L’istruzione professionale femminile nell’Italia fascista

Genere, lavoro e cultura tecnica tra passato e futuro

L’istruzione professionale femminile nell’Italia fascista

All’inizio degli anni Venti, l’istruzione professionale femminile, controllata dal Ministero del Lavoro e dal 1923 dal Ministero dell’Economia Nazionale, comprendeva 14 scuole professionali regie e 52 scuole libere. Alle prime, nel 1921, erano iscritte 1.933 studentesse, 7.131 alle seconde, cioè 9.064 ragazze, pari al 9,9% della popolazione scolastica delle scuole industriali.
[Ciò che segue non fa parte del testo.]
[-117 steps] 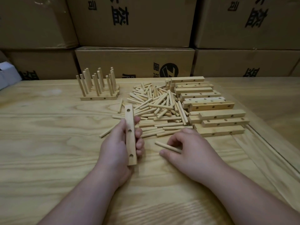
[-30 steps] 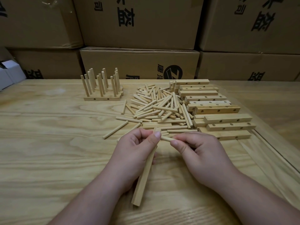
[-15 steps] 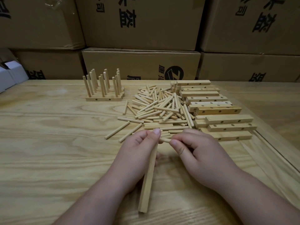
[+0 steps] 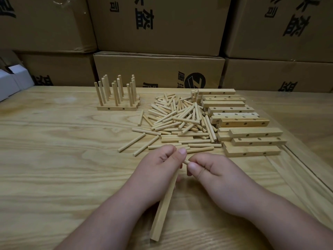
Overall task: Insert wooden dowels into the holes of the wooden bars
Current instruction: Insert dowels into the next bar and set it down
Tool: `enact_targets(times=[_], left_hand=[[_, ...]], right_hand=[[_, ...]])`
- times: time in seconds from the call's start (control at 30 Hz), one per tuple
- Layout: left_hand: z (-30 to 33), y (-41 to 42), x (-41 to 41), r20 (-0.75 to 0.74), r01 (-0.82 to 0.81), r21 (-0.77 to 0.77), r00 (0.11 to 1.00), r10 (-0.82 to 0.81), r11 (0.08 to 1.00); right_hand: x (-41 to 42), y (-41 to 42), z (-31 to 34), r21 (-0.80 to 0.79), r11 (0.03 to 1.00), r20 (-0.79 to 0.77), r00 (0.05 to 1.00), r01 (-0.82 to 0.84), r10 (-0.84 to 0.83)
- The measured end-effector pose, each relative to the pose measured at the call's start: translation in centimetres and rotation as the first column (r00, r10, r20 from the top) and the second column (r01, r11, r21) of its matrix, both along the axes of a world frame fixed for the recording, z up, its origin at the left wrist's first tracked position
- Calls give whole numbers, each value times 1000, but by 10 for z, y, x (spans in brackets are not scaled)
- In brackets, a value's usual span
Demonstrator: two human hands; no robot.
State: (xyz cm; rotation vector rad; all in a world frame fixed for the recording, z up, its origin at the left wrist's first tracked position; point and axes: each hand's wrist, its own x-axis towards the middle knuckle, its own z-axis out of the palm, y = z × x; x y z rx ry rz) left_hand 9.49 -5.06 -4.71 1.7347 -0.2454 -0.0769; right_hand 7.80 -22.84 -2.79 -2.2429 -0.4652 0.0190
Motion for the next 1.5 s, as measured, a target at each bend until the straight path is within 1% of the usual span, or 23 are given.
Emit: enact_targets(times=[0.13, 0.2, 0.27, 0.37, 0.4, 0.47, 0.53, 0.6, 0.77, 0.97, 1.03, 1.13, 1.23, 1.37, 1.5], left_hand=[[1, 1, 0, 43, 46, 78, 998, -49, 996], [1, -1, -1, 27, 35, 40, 999, -36, 999], [2, -2, -2, -15, -9, -52, 1000, 8, 999], [1, -3, -1, -84, -100, -131, 992, 89, 986], [1, -2, -1, -116, -131, -155, 987, 113, 979], [1, 0, 2, -183, -177, -202, 973, 141, 963], [2, 1, 3, -216, -177, -213, 968, 130, 961], [2, 1, 3, -191, -147, -153, 975, 117, 977], [4, 0, -1, -108, -47, -6, 993, 46, 999], [1, 1, 2, -111, -134, -55, 986, 127, 989], [0, 0, 1, -99, -133, -64, 987, 126, 989], [-3, -1, -3, -91, -152, -74, 985, 145, 986], [-2, -2, -5, -120, -147, -23, 982, 144, 989], [4, -2, -7, -115, -89, 79, 989, 98, 993], [6, -6, -7, -82, -58, 166, 994, 72, 984]], right_hand=[[4, -6, -1, 120, 993, -176, 984, -19, 40], [7, -6, -3, 126, 992, -158, 987, -7, 27], [8, -3, -5, 95, 995, -53, 999, 18, -13], [8, -4, -7, -49, 995, 155, 985, 89, -81], [9, -7, -6, -51, 991, 206, 972, 121, -108], [10, -15, -5, 40, 986, 276, 947, 161, -165], [10, -19, -4, 76, 984, 358, 917, 158, -175], [10, -19, -4, 60, 989, 388, 910, 133, -146], [14, -21, -9, 123, 985, 347, 924, 125, -160], [13, -14, -1, 19, 990, 431, 892, 140, -135], [12, -16, 1, -18, 990, 416, 902, 137, -117], [10, -17, 1, -131, 987, 387, 921, 96, -38], [9, -16, 2, -71, 994, 400, 915, 84, -48], [9, -17, 2, -95, 995, 383, 923, 9, 28], [11, -22, 4, -96, 995, 373, 926, -27, 61]])
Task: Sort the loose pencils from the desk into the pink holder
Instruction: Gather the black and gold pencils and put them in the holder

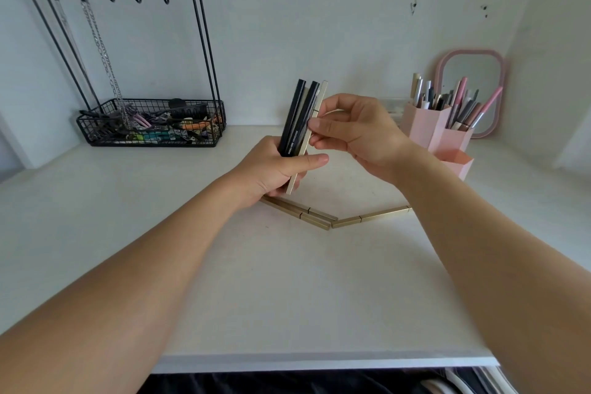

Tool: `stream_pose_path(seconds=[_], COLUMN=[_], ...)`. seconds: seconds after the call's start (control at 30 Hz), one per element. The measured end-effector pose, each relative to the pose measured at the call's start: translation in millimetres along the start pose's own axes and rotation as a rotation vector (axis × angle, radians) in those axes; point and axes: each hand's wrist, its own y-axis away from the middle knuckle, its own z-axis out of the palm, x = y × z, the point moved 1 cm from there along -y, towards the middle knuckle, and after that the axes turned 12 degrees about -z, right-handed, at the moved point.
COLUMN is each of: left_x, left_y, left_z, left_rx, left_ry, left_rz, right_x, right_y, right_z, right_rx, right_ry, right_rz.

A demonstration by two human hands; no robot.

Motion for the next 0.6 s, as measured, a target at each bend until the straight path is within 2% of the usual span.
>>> stream_pose_path(seconds=[0.13, 0.23, 0.3, 0.4, 0.47, 0.6], left_x=[1, 2, 3, 5, 5, 3], left_y=[4, 3, 1, 0, -1, -4], left_z=[3, 2, -2, -8, -11, -16], left_rx=[-0.033, -0.007, 0.018, 0.058, 0.125, 0.200], left_ry=[-0.046, -0.034, 0.061, 0.201, 0.235, 0.272], left_rz=[0.001, -0.010, -0.048, -0.087, -0.098, -0.142], right_x=[1, -4, -9, -15, -16, -15], right_y=[0, 1, 3, 12, 16, 17], right_z=[0, -8, -17, -24, -25, -25], right_rx=[-0.003, -0.107, -0.249, -0.624, -0.814, -0.900], right_ry=[0.003, 0.242, 0.446, 0.679, 0.822, 1.001], right_rz=[0.004, 0.065, 0.137, 0.330, 0.450, 0.513])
La riforma operata nel 1929 dal ministro Giuseppe Belluzzo inseriva l’istruzione professionale nell’ambito del Ministero dell’Educazione Nazionale e fondeva la scuola di avviamento professionale con la scuola popolare, dando vita alla scuola di avviamento al lavoro. Ciò comportò un deciso aumento delle iscrizioni femminili che passarono, in sette anni, dalle 3.863 unità del 1929 alle 17.812 nel 1936. Ulteriori riforme seguirono con il successore di Belluzzo, Balbino Giuliano, che nel 1931 accorpava tutte le scuole di secondo grado in un’unica scuola tecnica di durata biennale, alla quale si accedeva dopo aver completato le scuole di avviamento. All’interno della scuola tecnica il corso femminile venne denominato “scuola professionale femminile”, la cui articolazione, molto impegnativa, prevedeva gli insegnamenti di italiano, storia, geografia, matematica, storia dell’arte, scienze naturali, disegno e francese, affiancati dalle discipline di indirizzo, come economia domestica, “lavori donneschi” (sartoria, ricamo, cucito), merceologia e contabilità, indispensabili a far si che le ragazze acquisissero tutte le abilità necessarie al buon governo della casa.
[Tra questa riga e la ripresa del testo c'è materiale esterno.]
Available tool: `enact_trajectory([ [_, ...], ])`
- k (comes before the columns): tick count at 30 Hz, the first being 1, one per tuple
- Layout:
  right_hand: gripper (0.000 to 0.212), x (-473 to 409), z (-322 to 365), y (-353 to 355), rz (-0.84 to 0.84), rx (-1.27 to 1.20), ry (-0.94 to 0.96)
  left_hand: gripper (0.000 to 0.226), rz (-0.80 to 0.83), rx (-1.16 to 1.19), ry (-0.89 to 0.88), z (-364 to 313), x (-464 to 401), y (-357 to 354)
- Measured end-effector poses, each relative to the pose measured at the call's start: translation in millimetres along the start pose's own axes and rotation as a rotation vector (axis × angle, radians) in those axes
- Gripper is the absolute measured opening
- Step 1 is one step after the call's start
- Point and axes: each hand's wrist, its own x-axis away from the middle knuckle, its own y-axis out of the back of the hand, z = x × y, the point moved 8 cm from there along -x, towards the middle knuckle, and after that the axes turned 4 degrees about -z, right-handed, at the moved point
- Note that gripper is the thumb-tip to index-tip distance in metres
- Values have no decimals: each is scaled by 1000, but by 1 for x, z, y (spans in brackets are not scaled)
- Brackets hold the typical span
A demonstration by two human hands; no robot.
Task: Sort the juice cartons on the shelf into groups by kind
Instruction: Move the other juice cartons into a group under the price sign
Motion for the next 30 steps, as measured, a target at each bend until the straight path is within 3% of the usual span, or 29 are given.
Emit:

Essere una buona madre e una brava moglie era l’unico ruolo possibile e accettabile per una donna.

Per quanto riguarda il mondo del lavoro, alle ragazze provenienti dalla piccola e media borghesia veniva offerta una sola opportunità, con il conseguimento del diploma di maestra negli Istituti magistrali. Questi, già femminilizzati in epoca liberale, nel 1936 contavano ben 87.468 studentesse.


Bibliografia

  • A. Cantagalli, Istruzione e tecnica. I periti industriali dall’Ottocento a oggi, Bologna, Bononia University press, 2012.
  • C. Martinelli, Formare le madri. L’istruzione professionale femminile durante il fascismo, in «Rivista di Storia dell’Educazione», 7(1), 2020, pp. 71-82.